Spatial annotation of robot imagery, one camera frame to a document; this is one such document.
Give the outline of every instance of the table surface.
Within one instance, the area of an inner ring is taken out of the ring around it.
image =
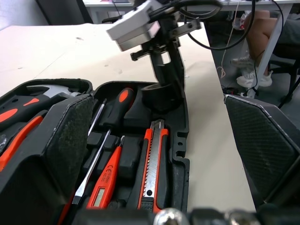
[[[224,6],[226,5],[237,5],[239,0],[219,0]],[[86,7],[114,7],[112,2],[102,2],[100,0],[83,0]],[[276,0],[278,4],[293,4],[299,3],[299,0]],[[240,5],[251,5],[251,1],[241,0]],[[256,3],[257,5],[273,5],[274,3],[270,0],[261,0]],[[130,7],[131,3],[116,3],[118,7]]]
[[[0,96],[15,86],[46,78],[82,78],[94,89],[112,80],[154,82],[148,56],[133,62],[105,29],[110,25],[8,27],[0,32]],[[193,32],[208,45],[205,29]],[[190,131],[188,210],[255,210],[238,154],[210,50],[180,38],[186,70]]]

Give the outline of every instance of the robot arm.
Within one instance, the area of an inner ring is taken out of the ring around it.
[[[214,5],[211,13],[216,14],[222,7],[217,0],[173,0],[166,4],[157,0],[138,0],[134,8],[116,21],[107,33],[115,40],[121,51],[142,45],[142,50],[131,53],[133,61],[150,55],[157,84],[142,89],[143,102],[157,112],[168,111],[179,105],[184,98],[184,67],[178,47],[178,37],[200,29],[200,18],[178,27],[182,7],[192,5]],[[164,64],[162,54],[168,52],[170,62]]]

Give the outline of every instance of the wall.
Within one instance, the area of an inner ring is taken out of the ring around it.
[[[48,25],[35,0],[0,0],[0,30],[10,26]]]

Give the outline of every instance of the hammer head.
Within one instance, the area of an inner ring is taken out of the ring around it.
[[[27,90],[29,90],[29,91],[46,90],[43,93],[43,95],[46,95],[49,98],[53,98],[54,96],[56,96],[58,94],[62,94],[63,96],[66,96],[67,98],[81,95],[81,93],[79,93],[79,92],[70,92],[69,88],[67,88],[65,86],[53,85],[53,84],[27,86]]]

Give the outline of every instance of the white sneaker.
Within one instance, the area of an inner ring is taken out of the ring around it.
[[[249,54],[238,59],[232,59],[230,63],[237,68],[254,67],[254,60],[250,58]]]
[[[263,75],[259,86],[260,87],[269,87],[272,85],[272,79],[271,79],[271,75],[272,75],[273,71],[270,71],[268,76]],[[251,88],[252,86],[252,82],[256,82],[256,76],[255,76],[255,71],[251,71],[250,73],[247,73],[244,76],[240,76],[236,79],[238,85],[244,87],[244,88]]]

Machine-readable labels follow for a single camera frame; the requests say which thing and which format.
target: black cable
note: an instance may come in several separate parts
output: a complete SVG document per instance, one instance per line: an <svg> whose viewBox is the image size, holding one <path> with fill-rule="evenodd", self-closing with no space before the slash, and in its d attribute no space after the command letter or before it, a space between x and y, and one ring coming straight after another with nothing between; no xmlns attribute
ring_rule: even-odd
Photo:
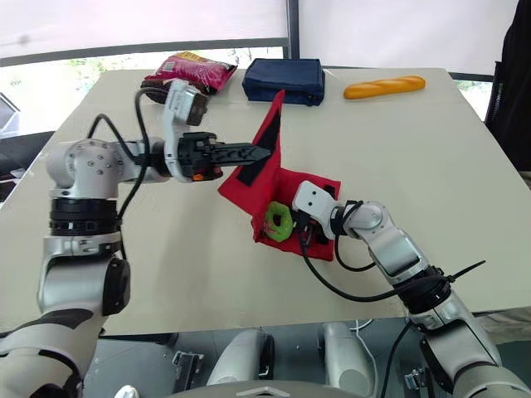
<svg viewBox="0 0 531 398"><path fill-rule="evenodd" d="M356 201L353 206L348 209L347 211L347 214L345 214L343 216L343 219L341 220L341 225L344 224L344 222L350 217L350 215L352 213L354 213L361 205L363 204L363 201ZM339 254L339 237L341 235L340 234L336 234L335 235L335 240L334 240L334 252L335 252L335 258L338 259L338 263L339 265L341 265L343 268L345 268L347 271L351 271L351 272L363 272L363 271L367 271L369 269L371 269L374 265L376 265L376 263L372 262L371 264L369 265L365 265L364 267L360 267L360 268L355 268L355 267L351 267L350 265L347 265L345 264L345 262L343 261L343 259L341 258L341 255Z"/></svg>
<svg viewBox="0 0 531 398"><path fill-rule="evenodd" d="M467 272L470 272L471 270L479 267L480 265L483 265L485 262L486 262L485 260L481 260L481 261L471 265L470 267L466 267L465 269L462 269L461 271L457 272L455 275L449 275L448 278L456 280L457 278L459 278L460 276L463 276Z"/></svg>
<svg viewBox="0 0 531 398"><path fill-rule="evenodd" d="M128 146L125 144L124 139L122 138L121 134L118 132L118 129L116 128L116 126L114 126L114 123L112 122L112 120L109 119L109 116L107 116L106 114L98 114L95 117L94 122L92 122L92 126L90 127L89 133L87 134L86 137L87 138L92 138L94 136L96 128L98 127L98 123L101 120L104 120L109 125L111 131L113 132L113 134L116 137L116 139L118 139L119 145L120 145L120 147L122 147L122 149L124 150L124 152L127 155L127 157L129 159L131 159L133 162L135 162L136 159L135 159L134 155L131 153L131 151L129 150Z"/></svg>
<svg viewBox="0 0 531 398"><path fill-rule="evenodd" d="M142 117L142 110L140 109L140 99L142 98L142 95L146 93L166 94L166 91L161 90L161 89L155 89L154 87L146 87L146 88L138 90L136 95L134 96L134 111L136 112L136 117L137 117L137 120L139 121L140 134L142 134L142 140L144 142L144 154L143 154L142 164L140 166L139 176L136 178L136 181L134 182L134 185L131 188L131 191L129 191L129 195L125 198L124 203L122 204L122 207L119 209L119 213L118 213L119 220L122 220L122 218L124 217L124 213L127 210L127 207L129 206L130 202L133 200L134 195L140 188L140 185L142 184L142 181L144 180L144 177L148 170L149 164L151 163L149 137L146 131L146 126L144 124L144 118Z"/></svg>
<svg viewBox="0 0 531 398"><path fill-rule="evenodd" d="M347 271L351 271L351 272L367 271L367 270L371 269L374 265L376 265L376 263L374 261L371 264L365 265L364 267L360 267L360 268L354 268L354 267L351 267L350 265L346 265L344 263L343 259L341 258L341 255L339 255L339 237L340 237L340 235L336 235L335 236L335 240L334 240L335 258L338 260L339 265L341 265Z"/></svg>
<svg viewBox="0 0 531 398"><path fill-rule="evenodd" d="M402 329L400 334L398 335L395 342L392 344L391 352L389 352L389 358L387 359L387 365L385 366L385 376L383 377L383 384L382 384L382 392L380 392L380 398L385 398L385 392L387 389L387 384L389 382L389 373L391 373L391 365L392 365L392 358L395 355L395 351L397 350L398 344L406 334L406 332L409 330L409 328L413 326L412 321L408 321L406 323L406 326Z"/></svg>
<svg viewBox="0 0 531 398"><path fill-rule="evenodd" d="M299 244L300 244L300 251L302 252L302 257L303 257L304 262L306 263L306 265L308 265L309 270L312 272L312 274L314 274L315 278L317 278L317 280L321 284L323 284L328 289L332 290L338 296L341 296L344 299L347 299L347 300L350 300L350 301L354 301L354 302L357 302L357 303L374 303L376 301L389 299L392 296L396 296L397 294L402 293L402 292L404 292L406 290L415 288L419 284L424 284L425 282L448 280L449 282L452 283L452 282L455 282L455 280L457 278L459 278L460 276L466 274L467 272L473 270L475 267L477 267L477 266L479 266L479 265L481 265L481 264L483 264L485 262L484 260L480 261L479 263L476 263L476 264L474 264L474 265L472 265L472 266L470 266L470 267L468 267L466 269L463 269L462 271L460 271L460 273L458 273L456 275L448 275L448 276L430 275L430 276L423 276L422 278L414 279L411 282L403 284L402 286L399 286L398 288L395 288L393 290L389 290L389 291L387 291L385 293L376 294L374 296L355 296L353 294L346 293L343 290L336 288L328 280L326 280L323 277L323 275L321 275L319 273L319 271L314 267L314 265L309 260L308 253L306 252L306 244L304 242L301 229L299 229L299 234L298 235L299 235Z"/></svg>

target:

- - -

## INSTRUCTIONS TO FOLLOW
Using the material above, retype each entry exactly and omit the pictures.

## OUTPUT OF THE TASK
Spatial annotation of robot imagery, one camera frame to a document; this is one such document.
Give the outline of every instance of the table surface.
Within one instance, the area of an inner ring is taken out of the ring around it.
image =
[[[224,6],[226,5],[237,5],[239,0],[219,0]],[[86,7],[114,7],[112,2],[102,2],[100,0],[83,0]],[[276,0],[278,4],[293,4],[299,3],[299,0]],[[240,5],[251,5],[251,1],[241,0]],[[256,3],[257,5],[273,5],[274,3],[270,0],[261,0]],[[130,7],[131,3],[116,3],[118,7]]]
[[[0,96],[15,86],[46,78],[82,78],[94,89],[112,80],[154,82],[148,56],[133,62],[105,29],[110,25],[8,27],[0,32]],[[193,32],[208,45],[205,29]],[[190,131],[188,210],[255,210],[238,154],[210,50],[180,38],[186,70]]]

Give the outline of every instance of the robot arm.
Within one instance, the area of an inner ring is taken out of the ring around it.
[[[214,5],[211,13],[216,14],[222,7],[217,0],[173,0],[166,4],[157,0],[138,0],[134,8],[116,21],[107,33],[115,40],[121,51],[142,45],[142,50],[131,53],[133,61],[150,55],[157,84],[142,89],[143,102],[157,112],[168,111],[179,105],[184,98],[184,67],[178,47],[178,37],[200,29],[200,18],[178,27],[182,7],[192,5]],[[164,64],[162,54],[168,52],[170,62]]]

Give the outline of every instance of the wall.
Within one instance, the area of an inner ring is taken out of the ring around it.
[[[48,25],[35,0],[0,0],[0,30],[10,26]]]

Give the outline of every instance of the hammer head.
Within one instance, the area of an inner ring is taken out of the ring around it.
[[[27,90],[29,90],[29,91],[46,90],[43,93],[43,95],[46,95],[49,98],[53,98],[54,96],[56,96],[58,94],[62,94],[63,96],[66,96],[67,98],[81,95],[81,93],[79,93],[79,92],[70,92],[69,88],[67,88],[65,86],[53,85],[53,84],[27,86]]]

Give the outline of every instance of the white sneaker.
Within one instance, the area of an inner ring is taken out of the ring around it.
[[[249,54],[238,59],[232,59],[230,63],[237,68],[254,67],[254,60],[250,58]]]
[[[263,75],[259,86],[260,87],[269,87],[272,85],[272,79],[271,79],[271,75],[272,75],[273,71],[270,71],[268,76]],[[251,88],[252,86],[252,82],[256,82],[256,76],[255,76],[255,71],[251,71],[250,73],[247,73],[244,76],[240,76],[236,79],[238,85],[244,87],[244,88]]]

Machine-readable labels follow for a single camera frame; the requests say which thing and which format.
target: black cable
note: an instance may come in several separate parts
output: a complete SVG document per instance, one instance per line: an <svg> whose viewBox is the image size, holding one <path> with fill-rule="evenodd", self-closing with no space before the slash, and in its d attribute no space after the command letter or before it, a space between x and y, and one ring coming straight after another with nothing between; no xmlns attribute
ring_rule: even-odd
Photo:
<svg viewBox="0 0 531 398"><path fill-rule="evenodd" d="M356 201L353 206L348 209L347 211L347 214L345 214L343 216L343 219L341 220L341 225L344 224L344 222L350 217L350 215L352 213L354 213L361 205L363 204L363 201ZM339 254L339 237L341 235L340 234L336 234L335 235L335 240L334 240L334 252L335 252L335 258L338 259L338 263L339 265L341 265L343 268L345 268L347 271L351 271L351 272L363 272L363 271L367 271L369 269L371 269L374 265L376 265L376 263L372 262L371 264L369 265L365 265L364 267L360 267L360 268L355 268L355 267L351 267L350 265L347 265L345 264L345 262L343 261L343 259L341 258L341 255Z"/></svg>
<svg viewBox="0 0 531 398"><path fill-rule="evenodd" d="M467 272L470 272L471 270L479 267L480 265L483 265L485 262L486 262L485 260L481 260L481 261L471 265L470 267L466 267L465 269L462 269L461 271L457 272L455 275L449 275L448 278L456 280L457 278L459 278L460 276L463 276Z"/></svg>
<svg viewBox="0 0 531 398"><path fill-rule="evenodd" d="M128 146L125 144L124 139L122 138L121 134L118 132L118 129L116 128L116 126L114 126L114 123L112 122L112 120L109 119L109 116L107 116L106 114L98 114L95 117L94 122L92 122L92 126L90 127L89 133L87 134L86 137L87 138L92 138L94 136L96 128L98 127L98 123L101 120L104 120L109 125L111 131L113 132L113 134L116 137L116 139L118 139L119 145L120 145L120 147L122 147L122 149L124 150L124 152L127 155L127 157L129 159L131 159L133 162L135 162L136 159L135 159L134 155L131 153L131 151L129 150Z"/></svg>
<svg viewBox="0 0 531 398"><path fill-rule="evenodd" d="M142 117L142 110L140 109L140 99L142 98L142 95L146 93L166 94L166 91L161 90L161 89L155 89L154 87L146 87L146 88L138 90L136 95L134 96L134 111L136 112L136 117L137 117L137 120L139 121L140 134L142 134L142 140L144 142L144 154L143 154L142 164L140 166L139 176L136 178L136 181L134 182L134 185L131 188L131 191L129 191L129 195L125 198L124 203L122 204L122 207L119 209L119 213L118 213L119 220L122 220L122 218L124 217L124 213L127 210L127 207L129 206L130 202L133 200L134 195L140 188L140 185L142 184L142 181L144 180L144 177L148 170L149 164L151 163L149 137L146 131L146 126L144 124L144 118Z"/></svg>
<svg viewBox="0 0 531 398"><path fill-rule="evenodd" d="M347 271L351 271L351 272L367 271L367 270L371 269L374 265L376 265L376 263L374 261L371 264L365 265L364 267L360 267L360 268L354 268L354 267L351 267L350 265L346 265L344 263L343 259L341 258L341 255L339 255L339 237L340 237L340 235L336 235L335 236L335 240L334 240L335 258L338 260L339 265L341 265Z"/></svg>
<svg viewBox="0 0 531 398"><path fill-rule="evenodd" d="M402 329L400 334L398 335L395 342L392 344L391 352L389 352L389 358L387 359L387 365L385 366L385 376L383 377L383 384L382 384L382 392L380 392L380 398L385 398L385 392L387 389L387 384L389 382L389 373L391 373L391 365L392 365L392 358L395 355L395 351L397 350L398 344L406 334L406 332L409 330L409 328L413 326L412 321L408 321L406 323L406 326Z"/></svg>
<svg viewBox="0 0 531 398"><path fill-rule="evenodd" d="M299 244L300 244L300 251L302 252L302 257L303 257L304 262L306 263L306 265L308 265L309 270L312 272L312 274L314 274L315 278L317 278L317 280L321 284L323 284L328 289L332 290L338 296L341 296L344 299L347 299L347 300L350 300L350 301L354 301L354 302L357 302L357 303L374 303L376 301L389 299L392 296L396 296L397 294L402 293L402 292L404 292L406 290L415 288L419 284L424 284L425 282L448 280L449 282L452 283L452 282L455 282L455 280L457 278L459 278L460 276L466 274L467 272L473 270L475 267L477 267L477 266L479 266L479 265L481 265L481 264L483 264L485 262L484 260L480 261L479 263L476 263L476 264L474 264L474 265L472 265L472 266L470 266L470 267L468 267L466 269L463 269L462 271L460 271L460 273L458 273L456 275L448 275L448 276L430 275L430 276L423 276L422 278L414 279L411 282L403 284L402 286L399 286L398 288L395 288L393 290L389 290L389 291L387 291L385 293L376 294L374 296L355 296L353 294L346 293L343 290L336 288L328 280L326 280L323 277L323 275L321 275L319 273L319 271L314 267L314 265L309 260L308 253L306 252L306 244L304 242L301 229L299 229L299 234L298 235L299 235Z"/></svg>

target:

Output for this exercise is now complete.